Your instructions -
All lines holding the word "tray" are to be copied from the records beneath.

Records for this exercise -
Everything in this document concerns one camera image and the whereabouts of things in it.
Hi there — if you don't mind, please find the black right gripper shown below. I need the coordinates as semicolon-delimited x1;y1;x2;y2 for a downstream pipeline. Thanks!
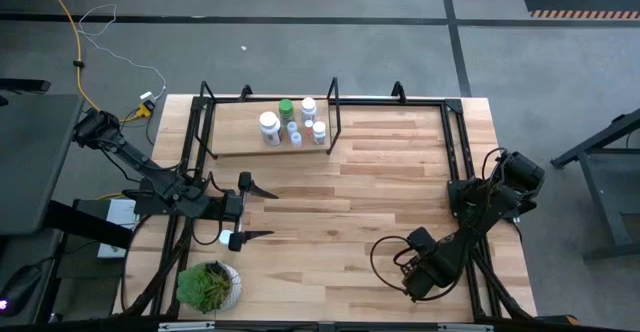
402;244;459;301

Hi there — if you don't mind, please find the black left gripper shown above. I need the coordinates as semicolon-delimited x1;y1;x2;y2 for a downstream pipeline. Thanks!
220;171;280;252

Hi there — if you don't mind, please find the large white medicine bottle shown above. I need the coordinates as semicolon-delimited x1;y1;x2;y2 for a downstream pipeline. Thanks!
258;110;283;148

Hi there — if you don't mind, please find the green-capped medicine bottle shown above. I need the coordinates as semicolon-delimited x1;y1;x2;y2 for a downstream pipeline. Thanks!
278;98;296;126

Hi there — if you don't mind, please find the white-capped white medicine bottle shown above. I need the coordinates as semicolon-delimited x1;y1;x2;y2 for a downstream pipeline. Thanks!
300;96;318;123

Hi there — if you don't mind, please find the green succulent in white pot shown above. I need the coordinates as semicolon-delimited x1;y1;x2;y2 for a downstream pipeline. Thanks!
175;260;244;316

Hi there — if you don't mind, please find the white box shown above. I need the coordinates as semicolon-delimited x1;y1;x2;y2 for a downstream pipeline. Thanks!
106;197;139;228
96;241;127;260

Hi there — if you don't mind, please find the black diagonal bar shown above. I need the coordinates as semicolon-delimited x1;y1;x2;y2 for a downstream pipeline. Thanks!
45;199;136;251

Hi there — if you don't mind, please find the grey desk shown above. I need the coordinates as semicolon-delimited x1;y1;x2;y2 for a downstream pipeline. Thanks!
0;93;85;237

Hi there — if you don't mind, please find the black computer mouse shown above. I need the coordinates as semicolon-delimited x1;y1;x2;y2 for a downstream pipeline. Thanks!
0;264;44;318

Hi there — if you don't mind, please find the black flat bar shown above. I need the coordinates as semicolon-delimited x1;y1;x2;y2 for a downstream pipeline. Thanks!
0;77;52;94

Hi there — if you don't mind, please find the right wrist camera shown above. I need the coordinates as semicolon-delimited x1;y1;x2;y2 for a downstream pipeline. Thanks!
408;226;436;251

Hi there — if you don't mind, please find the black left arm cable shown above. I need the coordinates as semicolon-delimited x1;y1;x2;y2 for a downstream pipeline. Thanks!
189;215;224;247

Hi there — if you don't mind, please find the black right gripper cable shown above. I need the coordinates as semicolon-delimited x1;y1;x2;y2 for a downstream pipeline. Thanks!
369;235;416;293

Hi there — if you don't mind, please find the wooden shelf with black frame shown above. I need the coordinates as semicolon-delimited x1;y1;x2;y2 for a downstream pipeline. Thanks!
194;76;344;161

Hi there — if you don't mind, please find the thin white cable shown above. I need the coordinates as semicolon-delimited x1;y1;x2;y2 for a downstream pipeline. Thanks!
77;2;168;101

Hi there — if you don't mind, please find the black desk frame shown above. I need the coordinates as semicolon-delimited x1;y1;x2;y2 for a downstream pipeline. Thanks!
550;107;640;261

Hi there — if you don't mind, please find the yellow cable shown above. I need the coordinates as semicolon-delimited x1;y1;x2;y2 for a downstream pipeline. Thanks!
35;0;151;123

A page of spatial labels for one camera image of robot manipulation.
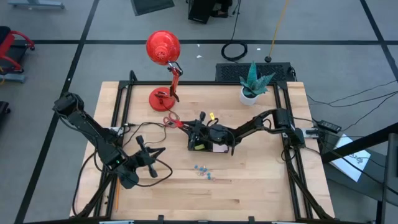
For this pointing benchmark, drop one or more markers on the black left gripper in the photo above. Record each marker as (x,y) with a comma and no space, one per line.
(144,158)

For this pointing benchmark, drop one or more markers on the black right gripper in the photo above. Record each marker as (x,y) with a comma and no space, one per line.
(206,133)

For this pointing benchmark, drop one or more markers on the yellow-green eraser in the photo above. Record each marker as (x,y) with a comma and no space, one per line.
(199,147)

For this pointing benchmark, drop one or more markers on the black mesh desk organizer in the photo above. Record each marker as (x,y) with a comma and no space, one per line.
(209,148)

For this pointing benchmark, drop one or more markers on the pink sticky note pad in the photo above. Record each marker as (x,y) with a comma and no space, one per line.
(221,148)

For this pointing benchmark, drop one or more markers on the orange pencil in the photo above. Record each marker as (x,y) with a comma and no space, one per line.
(117,196)

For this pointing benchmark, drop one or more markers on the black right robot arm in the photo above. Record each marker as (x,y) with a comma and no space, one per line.
(248,127)

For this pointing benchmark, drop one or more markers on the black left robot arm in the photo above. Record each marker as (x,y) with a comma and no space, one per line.
(93,133)

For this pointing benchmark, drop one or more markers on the green plant in white pot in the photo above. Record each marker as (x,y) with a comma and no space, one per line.
(247,99)

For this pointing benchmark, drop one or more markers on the black vented case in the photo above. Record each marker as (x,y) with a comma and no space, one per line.
(227,72)

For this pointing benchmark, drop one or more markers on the red desk lamp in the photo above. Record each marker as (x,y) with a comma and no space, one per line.
(163,46)

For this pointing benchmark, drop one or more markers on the black computer tower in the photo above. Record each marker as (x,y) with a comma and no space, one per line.
(200,11)

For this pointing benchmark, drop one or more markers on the person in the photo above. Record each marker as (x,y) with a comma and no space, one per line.
(222,9)

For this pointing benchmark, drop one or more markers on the black flat panel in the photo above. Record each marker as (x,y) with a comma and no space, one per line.
(149,6)

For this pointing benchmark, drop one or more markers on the black power adapter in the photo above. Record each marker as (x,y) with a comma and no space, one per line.
(329,125)

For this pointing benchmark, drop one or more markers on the white printed paper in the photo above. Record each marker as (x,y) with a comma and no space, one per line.
(354,165)

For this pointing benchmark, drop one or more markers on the red cart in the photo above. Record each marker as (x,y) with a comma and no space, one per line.
(7,42)

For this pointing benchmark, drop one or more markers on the grey metal stand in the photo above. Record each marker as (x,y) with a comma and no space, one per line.
(35,4)

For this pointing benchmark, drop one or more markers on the dark side desk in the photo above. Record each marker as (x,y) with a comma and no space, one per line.
(391,174)

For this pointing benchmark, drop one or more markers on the black aluminium table frame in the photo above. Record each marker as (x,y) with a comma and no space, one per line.
(202,83)

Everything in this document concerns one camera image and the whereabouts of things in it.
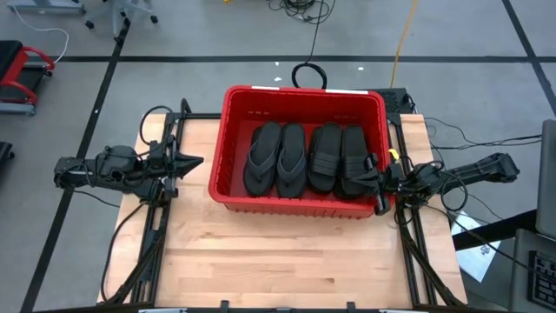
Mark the black perforated box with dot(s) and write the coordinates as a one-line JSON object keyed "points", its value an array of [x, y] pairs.
{"points": [[393, 102]]}

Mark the grey monitor panel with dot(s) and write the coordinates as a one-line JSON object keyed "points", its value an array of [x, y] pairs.
{"points": [[548, 178]]}

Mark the white office chair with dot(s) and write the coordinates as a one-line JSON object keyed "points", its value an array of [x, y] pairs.
{"points": [[126, 11]]}

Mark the black floor bar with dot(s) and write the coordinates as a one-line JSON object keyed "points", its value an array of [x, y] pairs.
{"points": [[495, 228]]}

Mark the red plastic bin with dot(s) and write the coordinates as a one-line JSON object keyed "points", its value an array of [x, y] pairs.
{"points": [[304, 104]]}

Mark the grey desk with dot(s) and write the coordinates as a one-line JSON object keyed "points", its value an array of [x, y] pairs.
{"points": [[521, 278]]}

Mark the white paper sheet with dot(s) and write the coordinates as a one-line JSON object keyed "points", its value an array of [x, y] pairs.
{"points": [[475, 256]]}

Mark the grey floor platform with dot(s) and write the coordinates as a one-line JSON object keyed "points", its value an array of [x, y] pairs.
{"points": [[43, 5]]}

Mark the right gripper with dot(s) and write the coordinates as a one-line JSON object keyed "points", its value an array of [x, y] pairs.
{"points": [[408, 180]]}

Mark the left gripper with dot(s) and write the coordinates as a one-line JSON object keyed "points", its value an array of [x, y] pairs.
{"points": [[163, 167]]}

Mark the red and black cart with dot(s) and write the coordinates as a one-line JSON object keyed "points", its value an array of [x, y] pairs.
{"points": [[19, 65]]}

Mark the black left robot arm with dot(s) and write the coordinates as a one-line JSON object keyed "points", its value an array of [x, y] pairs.
{"points": [[108, 169]]}

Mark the black table edge clamp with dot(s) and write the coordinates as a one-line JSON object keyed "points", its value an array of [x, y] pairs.
{"points": [[224, 306], [351, 307]]}

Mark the black keyboard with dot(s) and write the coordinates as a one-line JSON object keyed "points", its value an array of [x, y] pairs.
{"points": [[543, 278]]}

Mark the black flip-flop sandal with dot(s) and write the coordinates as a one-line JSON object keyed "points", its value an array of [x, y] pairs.
{"points": [[292, 178], [262, 174]]}

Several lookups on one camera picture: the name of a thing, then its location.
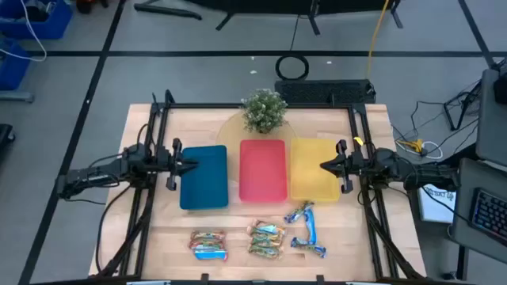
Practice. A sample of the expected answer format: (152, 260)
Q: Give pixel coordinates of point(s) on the blue plastic tray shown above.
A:
(206, 186)

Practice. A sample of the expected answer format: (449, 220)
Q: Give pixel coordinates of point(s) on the large blue storage bin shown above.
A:
(51, 23)

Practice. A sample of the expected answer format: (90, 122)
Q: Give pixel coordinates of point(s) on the backlit black keyboard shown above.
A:
(491, 215)

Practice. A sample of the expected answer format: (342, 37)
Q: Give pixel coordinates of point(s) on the round tan woven placemat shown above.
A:
(229, 130)

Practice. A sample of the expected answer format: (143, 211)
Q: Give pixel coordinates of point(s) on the grey desk with keyboard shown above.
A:
(463, 221)

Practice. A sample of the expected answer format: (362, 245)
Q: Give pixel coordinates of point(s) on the yellow plug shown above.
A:
(412, 145)

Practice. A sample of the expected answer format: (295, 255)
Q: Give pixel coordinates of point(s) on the blue red granola bar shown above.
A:
(210, 254)

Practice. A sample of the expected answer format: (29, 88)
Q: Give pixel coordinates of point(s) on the black room divider panel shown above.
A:
(285, 6)

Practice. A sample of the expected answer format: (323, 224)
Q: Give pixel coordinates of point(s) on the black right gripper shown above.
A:
(356, 165)

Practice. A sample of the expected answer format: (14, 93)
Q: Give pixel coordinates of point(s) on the yellow tape tag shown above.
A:
(358, 141)

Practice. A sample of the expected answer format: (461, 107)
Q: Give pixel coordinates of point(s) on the black aluminium table frame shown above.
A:
(198, 105)

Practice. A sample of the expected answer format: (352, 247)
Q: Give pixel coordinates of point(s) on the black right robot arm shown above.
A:
(416, 174)

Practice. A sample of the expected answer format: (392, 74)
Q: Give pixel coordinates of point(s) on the red plastic tray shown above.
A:
(263, 170)

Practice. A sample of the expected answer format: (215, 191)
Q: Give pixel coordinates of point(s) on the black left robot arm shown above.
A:
(99, 174)

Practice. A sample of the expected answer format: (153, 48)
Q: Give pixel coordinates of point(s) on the yellow plastic tray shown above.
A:
(309, 182)

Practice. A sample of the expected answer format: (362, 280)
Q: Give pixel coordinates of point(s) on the small potted green plant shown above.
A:
(264, 111)

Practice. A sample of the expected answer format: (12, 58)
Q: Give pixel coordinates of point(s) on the white paper sign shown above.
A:
(433, 207)

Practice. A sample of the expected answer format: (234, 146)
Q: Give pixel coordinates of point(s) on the small blue storage bin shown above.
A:
(14, 67)

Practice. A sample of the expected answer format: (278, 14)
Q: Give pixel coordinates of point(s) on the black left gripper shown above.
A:
(173, 166)

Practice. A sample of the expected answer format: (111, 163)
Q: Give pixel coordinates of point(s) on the blue candy bars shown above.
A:
(309, 248)

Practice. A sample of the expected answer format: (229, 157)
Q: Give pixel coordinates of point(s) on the black floor stand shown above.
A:
(451, 115)

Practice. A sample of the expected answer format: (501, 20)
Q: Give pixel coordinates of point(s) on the black metal bar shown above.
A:
(166, 10)

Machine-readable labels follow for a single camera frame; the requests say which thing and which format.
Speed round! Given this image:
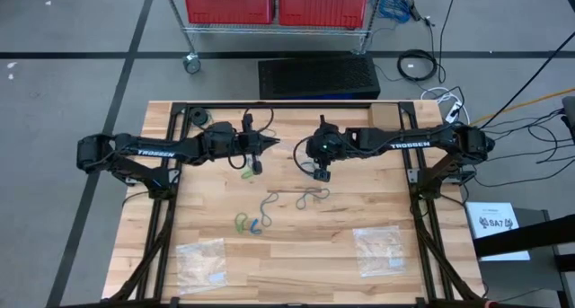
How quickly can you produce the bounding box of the black left camera cable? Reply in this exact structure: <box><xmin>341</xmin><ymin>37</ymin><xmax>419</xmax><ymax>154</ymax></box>
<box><xmin>242</xmin><ymin>106</ymin><xmax>276</xmax><ymax>136</ymax></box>

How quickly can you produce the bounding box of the white power strip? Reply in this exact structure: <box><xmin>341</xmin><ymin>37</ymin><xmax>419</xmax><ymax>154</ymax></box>
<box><xmin>444</xmin><ymin>100</ymin><xmax>464</xmax><ymax>124</ymax></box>

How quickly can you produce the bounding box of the black floor cable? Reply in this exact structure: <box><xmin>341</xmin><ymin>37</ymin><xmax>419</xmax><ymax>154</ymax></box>
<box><xmin>471</xmin><ymin>157</ymin><xmax>575</xmax><ymax>189</ymax></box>

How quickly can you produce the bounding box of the chrome wire shelving cart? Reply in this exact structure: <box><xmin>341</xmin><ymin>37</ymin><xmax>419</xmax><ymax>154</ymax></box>
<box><xmin>160</xmin><ymin>0</ymin><xmax>386</xmax><ymax>75</ymax></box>

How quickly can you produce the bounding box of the black left gripper cable loop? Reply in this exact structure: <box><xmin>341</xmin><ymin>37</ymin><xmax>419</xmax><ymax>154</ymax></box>
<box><xmin>226</xmin><ymin>151</ymin><xmax>249</xmax><ymax>172</ymax></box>

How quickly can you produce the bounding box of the blue cable coil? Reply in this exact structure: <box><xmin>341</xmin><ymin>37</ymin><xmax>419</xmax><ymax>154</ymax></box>
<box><xmin>376</xmin><ymin>0</ymin><xmax>413</xmax><ymax>24</ymax></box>

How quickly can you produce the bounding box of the long black cable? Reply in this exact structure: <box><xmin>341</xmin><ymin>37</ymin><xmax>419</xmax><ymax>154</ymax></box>
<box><xmin>478</xmin><ymin>42</ymin><xmax>575</xmax><ymax>130</ymax></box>

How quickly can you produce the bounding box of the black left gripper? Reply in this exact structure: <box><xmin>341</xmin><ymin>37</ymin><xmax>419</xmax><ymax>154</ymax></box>
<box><xmin>231</xmin><ymin>112</ymin><xmax>281</xmax><ymax>176</ymax></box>

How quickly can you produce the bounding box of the black aluminium table frame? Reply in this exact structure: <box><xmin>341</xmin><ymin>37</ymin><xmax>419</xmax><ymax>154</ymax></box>
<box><xmin>106</xmin><ymin>100</ymin><xmax>489</xmax><ymax>308</ymax></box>

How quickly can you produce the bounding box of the black cable coil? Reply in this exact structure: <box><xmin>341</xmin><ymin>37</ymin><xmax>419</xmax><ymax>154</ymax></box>
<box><xmin>396</xmin><ymin>48</ymin><xmax>439</xmax><ymax>83</ymax></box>

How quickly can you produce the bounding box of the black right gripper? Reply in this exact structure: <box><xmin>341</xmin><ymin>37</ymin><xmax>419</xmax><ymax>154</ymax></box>
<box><xmin>306</xmin><ymin>114</ymin><xmax>346</xmax><ymax>182</ymax></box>

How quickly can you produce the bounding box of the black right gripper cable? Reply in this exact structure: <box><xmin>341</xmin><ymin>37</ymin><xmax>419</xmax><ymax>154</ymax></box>
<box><xmin>292</xmin><ymin>136</ymin><xmax>318</xmax><ymax>178</ymax></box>

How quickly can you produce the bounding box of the white cable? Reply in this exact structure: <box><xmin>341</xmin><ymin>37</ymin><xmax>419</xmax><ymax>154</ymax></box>
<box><xmin>420</xmin><ymin>86</ymin><xmax>471</xmax><ymax>126</ymax></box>

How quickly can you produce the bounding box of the white label paper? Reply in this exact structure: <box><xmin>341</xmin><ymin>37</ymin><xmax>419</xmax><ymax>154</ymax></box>
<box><xmin>465</xmin><ymin>201</ymin><xmax>531</xmax><ymax>262</ymax></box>

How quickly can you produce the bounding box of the black beam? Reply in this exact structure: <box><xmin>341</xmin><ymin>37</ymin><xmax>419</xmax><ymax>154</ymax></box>
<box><xmin>473</xmin><ymin>214</ymin><xmax>575</xmax><ymax>273</ymax></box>

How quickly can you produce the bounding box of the grey metal side cart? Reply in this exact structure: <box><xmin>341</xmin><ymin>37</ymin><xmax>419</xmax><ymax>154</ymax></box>
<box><xmin>466</xmin><ymin>207</ymin><xmax>563</xmax><ymax>308</ymax></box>

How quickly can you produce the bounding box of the red plastic bin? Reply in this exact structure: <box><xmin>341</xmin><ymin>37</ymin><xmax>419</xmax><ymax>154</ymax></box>
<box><xmin>277</xmin><ymin>0</ymin><xmax>370</xmax><ymax>30</ymax></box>
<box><xmin>180</xmin><ymin>0</ymin><xmax>276</xmax><ymax>25</ymax></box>

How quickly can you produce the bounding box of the thin black hanging cable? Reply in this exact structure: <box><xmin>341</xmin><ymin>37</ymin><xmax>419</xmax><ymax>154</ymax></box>
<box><xmin>438</xmin><ymin>0</ymin><xmax>462</xmax><ymax>84</ymax></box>

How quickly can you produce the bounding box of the yellow floor cable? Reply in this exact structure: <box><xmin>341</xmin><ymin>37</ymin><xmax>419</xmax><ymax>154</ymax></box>
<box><xmin>469</xmin><ymin>88</ymin><xmax>575</xmax><ymax>125</ymax></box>

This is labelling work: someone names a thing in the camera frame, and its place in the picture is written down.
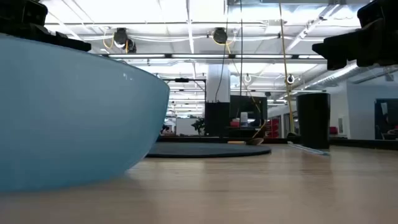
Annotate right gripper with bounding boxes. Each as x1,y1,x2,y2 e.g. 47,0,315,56
312,0,398,71

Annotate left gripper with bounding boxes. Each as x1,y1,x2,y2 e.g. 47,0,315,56
0,0,92,52

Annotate black tall cup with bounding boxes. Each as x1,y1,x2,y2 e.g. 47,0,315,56
295,92,331,150

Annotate blue plate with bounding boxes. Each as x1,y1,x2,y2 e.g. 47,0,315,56
0,32,171,194

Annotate orange-handled metal spoon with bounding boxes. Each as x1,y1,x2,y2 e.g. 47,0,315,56
227,138,265,146

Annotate red storage bins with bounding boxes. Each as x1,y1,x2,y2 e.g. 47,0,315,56
266,118,280,139

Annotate blue wrapped straw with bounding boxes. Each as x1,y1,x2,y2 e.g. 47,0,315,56
287,141,330,156

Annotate white pillar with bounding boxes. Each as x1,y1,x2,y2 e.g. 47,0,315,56
206,63,231,103

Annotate long ceiling light strip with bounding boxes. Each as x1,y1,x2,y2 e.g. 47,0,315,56
102,53,327,60

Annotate black cabinet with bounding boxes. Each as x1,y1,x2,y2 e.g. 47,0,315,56
204,101,231,138

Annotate green potted plant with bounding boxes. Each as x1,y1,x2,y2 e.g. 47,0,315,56
190,117,206,136

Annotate dark round woven placemat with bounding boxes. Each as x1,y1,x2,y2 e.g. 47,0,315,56
146,142,272,159

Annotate silver ceiling duct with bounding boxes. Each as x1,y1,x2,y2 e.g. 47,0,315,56
303,62,398,91

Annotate black ceiling cable reel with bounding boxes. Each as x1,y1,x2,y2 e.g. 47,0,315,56
113,27,137,54
212,27,229,45

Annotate yellow hanging cord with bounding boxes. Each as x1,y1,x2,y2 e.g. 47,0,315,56
278,0,298,137

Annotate black table frame rail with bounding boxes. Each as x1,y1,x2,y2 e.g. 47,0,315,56
157,135,398,151

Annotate black hanging cable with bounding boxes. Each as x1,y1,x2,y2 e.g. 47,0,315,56
239,0,244,96

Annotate yellow curved cord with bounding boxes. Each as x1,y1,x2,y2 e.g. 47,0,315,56
221,39,269,139

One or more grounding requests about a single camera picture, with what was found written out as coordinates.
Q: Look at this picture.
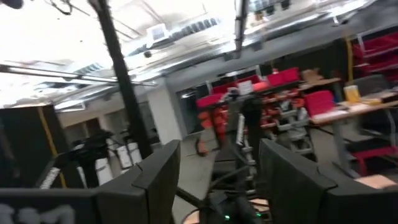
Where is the black machine with white label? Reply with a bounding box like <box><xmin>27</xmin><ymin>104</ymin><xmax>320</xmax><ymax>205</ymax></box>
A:
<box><xmin>39</xmin><ymin>129</ymin><xmax>114</xmax><ymax>190</ymax></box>

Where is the black hanging ceiling pole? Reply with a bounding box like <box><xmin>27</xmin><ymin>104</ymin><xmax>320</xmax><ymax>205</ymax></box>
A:
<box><xmin>233</xmin><ymin>0</ymin><xmax>250</xmax><ymax>53</ymax></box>

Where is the red stool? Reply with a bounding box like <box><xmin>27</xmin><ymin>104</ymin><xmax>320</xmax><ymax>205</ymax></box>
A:
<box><xmin>351</xmin><ymin>146</ymin><xmax>398</xmax><ymax>177</ymax></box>

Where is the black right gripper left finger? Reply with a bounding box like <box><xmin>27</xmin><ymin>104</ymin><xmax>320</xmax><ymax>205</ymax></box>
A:
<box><xmin>93</xmin><ymin>139</ymin><xmax>182</xmax><ymax>224</ymax></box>

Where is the parts rack with red bins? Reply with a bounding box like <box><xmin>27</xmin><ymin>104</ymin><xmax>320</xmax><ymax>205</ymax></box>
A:
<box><xmin>195</xmin><ymin>67</ymin><xmax>313</xmax><ymax>156</ymax></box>

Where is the cardboard box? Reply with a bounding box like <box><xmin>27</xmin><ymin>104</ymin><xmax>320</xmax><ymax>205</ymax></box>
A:
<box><xmin>300</xmin><ymin>68</ymin><xmax>325</xmax><ymax>83</ymax></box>

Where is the yellow container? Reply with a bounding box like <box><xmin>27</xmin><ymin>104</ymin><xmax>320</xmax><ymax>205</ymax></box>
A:
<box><xmin>343</xmin><ymin>84</ymin><xmax>361</xmax><ymax>104</ymax></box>

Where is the black metal frame rail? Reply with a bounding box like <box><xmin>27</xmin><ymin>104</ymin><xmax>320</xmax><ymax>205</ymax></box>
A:
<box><xmin>88</xmin><ymin>0</ymin><xmax>154</xmax><ymax>160</ymax></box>

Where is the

Final answer -
Q: Give pixel coordinates of point(s) on the blue plastic tray shown above.
Q: Give pixel coordinates of point(s) on the red plastic tray shown above.
Q: Give pixel coordinates of point(s) on the yellow plastic tray shown above.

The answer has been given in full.